Using Visible Body’s Courseware with Sports Medicine Students
Posted on Mon, Oct 29, 2018 @ 08:52 AM by Maite Suarez-Rivas
Last week the VB Team received a trial request from Jared Bradley, who teaches sports medicine to 35 students at Pajaro Valley High School. The course is part of the school’s CTE program, and Jared was interested in trying a Visible Body product that could help with the big goals he has for his students: “I want my students to have access to high-quality resources—the kind that promote big thinking and motivate dreams for their future.”
I reached out to Jared and we talked for about 30 minutes. Over the course of our initial phone call:
I heard about his course needs: replace some printed materials (like anatomy coloring books) and PowerPoint lectures with technology that engages students
We discussed the computers his students use: ChromeBooks and mobile phones. “Although on any given day, I’ll have 2-4 students with no computer or broken computers.”
He reviewed the course's learning objectives and topics presented
We decided that Courseware was the Visible Body product that would best fit his teaching goals and I gave Jared a free instructor trial. He agreed to try it out and share his first thoughts on using the platform. Here are some observations after a week of using his free instructor trial. We are sharing his experience because we get so many instructors who ask, “How do I start using this?” We thought a good way to answer that was to share one instructor’s experience in doing just that!

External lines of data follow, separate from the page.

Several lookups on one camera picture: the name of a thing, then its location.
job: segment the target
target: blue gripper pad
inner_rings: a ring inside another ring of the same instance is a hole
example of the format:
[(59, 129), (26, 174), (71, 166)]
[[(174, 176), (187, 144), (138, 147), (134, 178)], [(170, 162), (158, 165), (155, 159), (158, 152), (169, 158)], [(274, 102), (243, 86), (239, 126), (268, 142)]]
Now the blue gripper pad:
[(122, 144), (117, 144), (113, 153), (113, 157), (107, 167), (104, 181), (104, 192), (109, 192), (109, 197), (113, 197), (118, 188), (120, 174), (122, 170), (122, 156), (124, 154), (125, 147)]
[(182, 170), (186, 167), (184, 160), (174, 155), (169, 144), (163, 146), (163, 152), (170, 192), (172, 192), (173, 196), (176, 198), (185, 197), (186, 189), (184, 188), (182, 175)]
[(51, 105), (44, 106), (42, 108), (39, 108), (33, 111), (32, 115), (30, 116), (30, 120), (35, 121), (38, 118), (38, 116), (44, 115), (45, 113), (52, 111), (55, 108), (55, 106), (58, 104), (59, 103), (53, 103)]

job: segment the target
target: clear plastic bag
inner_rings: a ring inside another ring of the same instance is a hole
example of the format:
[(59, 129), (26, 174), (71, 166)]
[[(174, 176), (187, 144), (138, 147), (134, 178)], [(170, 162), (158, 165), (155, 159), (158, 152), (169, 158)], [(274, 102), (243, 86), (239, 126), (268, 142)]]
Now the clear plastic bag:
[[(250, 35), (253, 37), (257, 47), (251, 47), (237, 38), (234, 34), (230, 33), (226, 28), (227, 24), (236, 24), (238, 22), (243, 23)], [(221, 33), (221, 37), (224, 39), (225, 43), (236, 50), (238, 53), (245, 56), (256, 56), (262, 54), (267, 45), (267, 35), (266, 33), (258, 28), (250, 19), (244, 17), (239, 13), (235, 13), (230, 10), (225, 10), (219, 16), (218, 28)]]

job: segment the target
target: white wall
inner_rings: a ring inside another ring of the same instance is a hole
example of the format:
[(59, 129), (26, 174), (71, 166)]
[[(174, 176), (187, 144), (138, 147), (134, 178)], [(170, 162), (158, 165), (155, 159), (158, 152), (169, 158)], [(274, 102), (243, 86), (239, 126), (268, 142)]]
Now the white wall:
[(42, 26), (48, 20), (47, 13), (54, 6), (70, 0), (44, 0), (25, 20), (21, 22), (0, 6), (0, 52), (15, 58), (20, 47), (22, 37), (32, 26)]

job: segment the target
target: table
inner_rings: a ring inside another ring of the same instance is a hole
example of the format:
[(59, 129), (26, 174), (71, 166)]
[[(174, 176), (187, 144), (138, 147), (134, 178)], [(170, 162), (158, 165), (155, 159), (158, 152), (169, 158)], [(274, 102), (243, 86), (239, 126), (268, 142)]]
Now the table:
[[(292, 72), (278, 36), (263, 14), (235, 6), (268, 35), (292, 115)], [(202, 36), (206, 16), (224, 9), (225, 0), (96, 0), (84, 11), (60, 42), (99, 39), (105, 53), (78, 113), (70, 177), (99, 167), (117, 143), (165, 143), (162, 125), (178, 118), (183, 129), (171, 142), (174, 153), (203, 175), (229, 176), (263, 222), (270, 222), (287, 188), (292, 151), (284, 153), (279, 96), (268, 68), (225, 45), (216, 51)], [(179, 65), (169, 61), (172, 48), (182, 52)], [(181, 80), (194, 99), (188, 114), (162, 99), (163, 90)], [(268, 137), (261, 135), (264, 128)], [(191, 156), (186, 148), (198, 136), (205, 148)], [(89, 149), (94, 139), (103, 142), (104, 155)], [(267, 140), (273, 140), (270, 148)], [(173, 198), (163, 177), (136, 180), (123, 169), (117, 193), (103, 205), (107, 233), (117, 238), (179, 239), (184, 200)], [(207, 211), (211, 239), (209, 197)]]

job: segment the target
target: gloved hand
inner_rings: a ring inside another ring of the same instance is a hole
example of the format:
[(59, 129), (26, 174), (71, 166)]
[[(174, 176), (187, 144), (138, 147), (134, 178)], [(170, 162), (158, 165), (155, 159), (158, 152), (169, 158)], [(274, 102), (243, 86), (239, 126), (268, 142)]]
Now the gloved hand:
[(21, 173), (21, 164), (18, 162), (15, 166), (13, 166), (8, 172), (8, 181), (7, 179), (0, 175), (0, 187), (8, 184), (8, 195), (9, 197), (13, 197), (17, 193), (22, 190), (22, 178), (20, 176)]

What was your first experience with logging into the Courseware Instructor trial? When I logged in the first time, there were a few pre-created courses to browse through. That was great because I could see what some other instructors created, and it gave me lesson content I could use and ideas for lesson content I could create. It was pretty easy for me to figure out the platform.
What are your first impressions of how Courseware could change how you get students engaged with learning the content in the course? When I saw the content, the immediate reaction was how cool to click on ANY bone, see its name, definition, and hear a pronunciation. I like that there are lessons in [the] A&P app that I can pick up and use, like the one on the axial skeleton…all those bones highlight as you move through the lesson. Students can click around and learn.
Lesson 10.1 from Anatomy & Physiology is on the axial skeleton. The 3D model in the lesson can be used for a lecture presentation or for a dissection activity completed by students.
Next week students will have a trial and can use the platform. I am going to try the quizzing. The quiz maker is cool. It was easy for me to figure out how to use it. I do have some questions about making my own quizzes. I’d like to give a quiz on the muscles of the rotator cuff and have students label them.
The instructor login to Visible Body's Courseware includes access to over 3,500 test items in the quiz bank and pre-made quizzes. If you can't find just what you need, you can customize what's already there or create your own.
Is there anything you wish the platform had? Right now I’ll have to sign up my students by emailing them the course link. They’ll click on that link on their ChromeBooks and be added to the course I’ve started creating. I wish that course link wasn't so long! If it was short I could just put it up on screen.
What are you going to try next? I looked at the lesson plans I had for this week, they are on muscle tissue and function. I used the trial to find that content in Courseware and assigned those lessons.
Courseware has the major important topics, the big ideas because it lets you access content from Visible Body products. So far I've used content from Atlas and from the A&P. I've picked lessons on types of muscles, skeletal muscle structure, skeletal muscle function, action potential, and cross-bridge formation.
This video previews skeletal muscle lessons created in Visible Body's Courseware for students in a sports medicine course. The content previewed includes part of an animation on muscle function and a 3D model students can investigate.
Before I got this trial I would have used the textbook we give students, a lengthy PowerPoint, and used assignments I created in Google Classroom, plus some Kahoot! quizzes. Now I am going to try using the lessons I selected out of Courseware. They include 3D models, animations, and visuals. First I'll lecture with them. Then I'll open the assignments to students. I might still use the textbook for some of the details that are in charts. I’ll still do some of the Kahoots.
Using Courseware to change the content was a big time saver!